-- The data follows --

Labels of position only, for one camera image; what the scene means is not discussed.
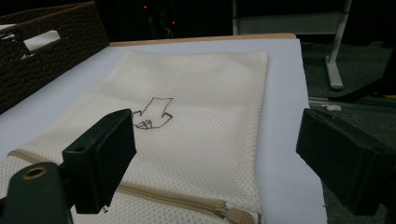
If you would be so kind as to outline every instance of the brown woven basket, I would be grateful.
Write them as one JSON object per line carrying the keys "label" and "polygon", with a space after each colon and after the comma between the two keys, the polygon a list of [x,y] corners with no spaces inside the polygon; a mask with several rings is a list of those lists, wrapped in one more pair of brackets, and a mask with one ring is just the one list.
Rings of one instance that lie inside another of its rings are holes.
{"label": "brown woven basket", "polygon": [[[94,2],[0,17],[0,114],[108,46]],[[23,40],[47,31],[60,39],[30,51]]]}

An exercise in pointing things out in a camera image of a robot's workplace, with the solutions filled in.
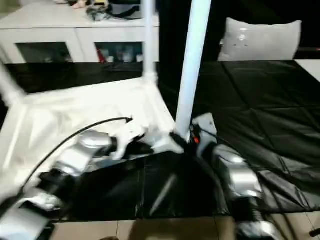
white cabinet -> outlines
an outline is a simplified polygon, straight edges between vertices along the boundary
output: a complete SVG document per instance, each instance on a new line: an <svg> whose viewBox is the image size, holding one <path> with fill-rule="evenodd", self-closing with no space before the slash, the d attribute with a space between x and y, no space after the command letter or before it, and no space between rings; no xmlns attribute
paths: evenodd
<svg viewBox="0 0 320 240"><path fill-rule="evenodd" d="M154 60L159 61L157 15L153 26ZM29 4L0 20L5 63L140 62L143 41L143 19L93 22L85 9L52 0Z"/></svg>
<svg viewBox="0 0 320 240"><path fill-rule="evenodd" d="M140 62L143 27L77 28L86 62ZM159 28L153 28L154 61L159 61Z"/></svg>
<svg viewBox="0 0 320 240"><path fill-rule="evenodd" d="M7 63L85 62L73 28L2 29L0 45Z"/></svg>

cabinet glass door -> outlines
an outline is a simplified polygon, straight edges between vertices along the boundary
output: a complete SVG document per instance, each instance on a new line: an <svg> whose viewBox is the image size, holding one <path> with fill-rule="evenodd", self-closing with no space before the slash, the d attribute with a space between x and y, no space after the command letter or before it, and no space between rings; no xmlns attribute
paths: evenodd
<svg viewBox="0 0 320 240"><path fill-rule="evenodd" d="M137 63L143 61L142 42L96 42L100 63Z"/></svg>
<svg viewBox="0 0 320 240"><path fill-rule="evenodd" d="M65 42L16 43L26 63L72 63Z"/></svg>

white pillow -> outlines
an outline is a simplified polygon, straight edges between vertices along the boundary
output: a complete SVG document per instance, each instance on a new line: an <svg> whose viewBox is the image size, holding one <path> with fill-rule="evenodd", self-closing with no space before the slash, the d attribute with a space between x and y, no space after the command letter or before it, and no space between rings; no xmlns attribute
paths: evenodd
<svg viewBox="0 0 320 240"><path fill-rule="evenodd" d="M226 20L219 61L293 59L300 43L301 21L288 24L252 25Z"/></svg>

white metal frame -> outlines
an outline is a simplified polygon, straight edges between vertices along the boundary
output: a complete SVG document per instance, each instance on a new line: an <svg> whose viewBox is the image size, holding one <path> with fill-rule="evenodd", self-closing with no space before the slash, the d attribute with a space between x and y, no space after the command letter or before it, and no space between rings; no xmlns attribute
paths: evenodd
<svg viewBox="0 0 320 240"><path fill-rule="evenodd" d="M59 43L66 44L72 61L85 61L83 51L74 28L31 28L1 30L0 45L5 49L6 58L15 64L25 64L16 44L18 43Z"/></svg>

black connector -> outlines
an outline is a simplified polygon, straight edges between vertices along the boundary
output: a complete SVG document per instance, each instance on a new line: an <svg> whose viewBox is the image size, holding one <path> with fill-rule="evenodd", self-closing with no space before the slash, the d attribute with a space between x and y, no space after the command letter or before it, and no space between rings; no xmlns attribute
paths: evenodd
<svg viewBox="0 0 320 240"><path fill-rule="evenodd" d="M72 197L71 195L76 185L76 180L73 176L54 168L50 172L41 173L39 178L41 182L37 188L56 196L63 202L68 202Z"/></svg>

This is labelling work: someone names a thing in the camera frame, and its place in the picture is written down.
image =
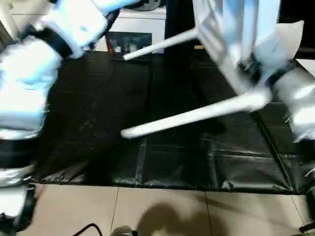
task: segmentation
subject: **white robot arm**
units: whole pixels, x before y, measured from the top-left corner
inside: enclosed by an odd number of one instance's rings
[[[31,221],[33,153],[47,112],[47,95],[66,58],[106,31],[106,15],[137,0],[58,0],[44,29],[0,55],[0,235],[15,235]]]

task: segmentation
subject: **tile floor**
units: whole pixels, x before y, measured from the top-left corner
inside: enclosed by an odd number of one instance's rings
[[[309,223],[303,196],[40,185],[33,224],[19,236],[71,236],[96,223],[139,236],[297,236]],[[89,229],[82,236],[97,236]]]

-- The data concluded --

--- Task prompt ---
Images stay out, but the rest of the records must be retyped exactly.

--- Finished task ---
Labels of position only, for one camera image; what the scene means is not discussed.
If you would be so kind as to outline every instance of the brown woven basket, I would be grateful.
Write them as one JSON object per line carrying the keys "label" and "polygon", with a space after each colon and after the comma between the two keys, the polygon a list of [x,y] corners with no spaces inside the polygon; a mask with several rings is a list of those lists, wrapped in one more pair of brackets, and a mask with one ring is just the one list.
Rings of one instance that lie inside another of its rings are holes.
{"label": "brown woven basket", "polygon": [[[94,2],[0,17],[0,114],[108,46]],[[23,40],[47,31],[60,39],[30,51]]]}

An exercise in pointing things out in a camera image of a robot's workplace, with the solutions filled in.
white cabinet -> outlines
an outline is a simplified polygon, straight edges between vertices along the boundary
output: a complete SVG document per instance, each instance on a new line: an <svg> whose viewBox is the image size, holding one <path> with fill-rule="evenodd", self-closing with no space before the slash, the d attribute with a space between x and y, no space after the command letter or before it, and no space between rings; no xmlns attribute
paths: evenodd
<svg viewBox="0 0 320 240"><path fill-rule="evenodd" d="M154 60L159 61L157 15L153 26ZM29 4L0 20L5 63L140 62L143 41L143 19L93 22L85 9L52 0Z"/></svg>
<svg viewBox="0 0 320 240"><path fill-rule="evenodd" d="M140 62L143 27L77 28L86 62ZM159 28L153 28L154 61L159 61Z"/></svg>
<svg viewBox="0 0 320 240"><path fill-rule="evenodd" d="M7 63L85 62L73 28L2 29L0 45Z"/></svg>

cabinet glass door -> outlines
an outline is a simplified polygon, straight edges between vertices along the boundary
output: a complete SVG document per instance, each instance on a new line: an <svg> whose viewBox is the image size, holding one <path> with fill-rule="evenodd", self-closing with no space before the slash, the d attribute with a space between x and y, no space after the command letter or before it, and no space between rings; no xmlns attribute
paths: evenodd
<svg viewBox="0 0 320 240"><path fill-rule="evenodd" d="M137 63L143 61L142 42L96 42L100 63Z"/></svg>
<svg viewBox="0 0 320 240"><path fill-rule="evenodd" d="M65 42L16 43L26 63L72 63Z"/></svg>

white pillow -> outlines
an outline is a simplified polygon, straight edges between vertices along the boundary
output: a complete SVG document per instance, each instance on a new line: an <svg> whose viewBox is the image size, holding one <path> with fill-rule="evenodd", self-closing with no space before the slash, the d attribute with a space between x and y, no space after the command letter or before it, and no space between rings; no xmlns attribute
paths: evenodd
<svg viewBox="0 0 320 240"><path fill-rule="evenodd" d="M226 20L219 61L293 59L300 43L301 21L288 24L252 25Z"/></svg>

white metal frame -> outlines
an outline is a simplified polygon, straight edges between vertices along the boundary
output: a complete SVG document per instance, each instance on a new line: an <svg> whose viewBox is the image size, holding one <path> with fill-rule="evenodd", self-closing with no space before the slash, the d attribute with a space between x and y, no space after the command letter or before it, and no space between rings; no xmlns attribute
paths: evenodd
<svg viewBox="0 0 320 240"><path fill-rule="evenodd" d="M59 43L66 44L72 61L85 61L83 51L74 28L31 28L1 30L0 45L5 49L6 58L15 64L25 64L16 44L18 43Z"/></svg>

black connector -> outlines
an outline is a simplified polygon, straight edges between vertices along the boundary
output: a complete SVG document per instance, each instance on a new line: an <svg> whose viewBox is the image size, holding one <path> with fill-rule="evenodd", self-closing with no space before the slash, the d attribute with a space between x and y, no space after the command letter or before it, and no space between rings; no xmlns attribute
paths: evenodd
<svg viewBox="0 0 320 240"><path fill-rule="evenodd" d="M72 197L71 195L76 185L76 180L73 176L54 168L50 172L41 173L39 178L41 182L37 188L56 196L63 202L68 202Z"/></svg>

This is labelling work: someone names a thing in the camera frame, and its place in the picture is written down.
image =
task: segmentation
subject: **white robot arm**
units: whole pixels, x before y, measured from the top-left corner
inside: enclosed by an odd number of one instance's rings
[[[31,221],[33,153],[47,112],[47,95],[66,58],[106,31],[106,15],[137,0],[58,0],[44,29],[0,55],[0,235],[15,235]]]

task: segmentation
subject: **tile floor**
units: whole pixels, x before y, measured from the top-left corner
inside: enclosed by an odd number of one instance's rings
[[[309,223],[303,196],[40,185],[33,224],[19,236],[71,236],[96,223],[139,236],[297,236]],[[89,229],[82,236],[97,236]]]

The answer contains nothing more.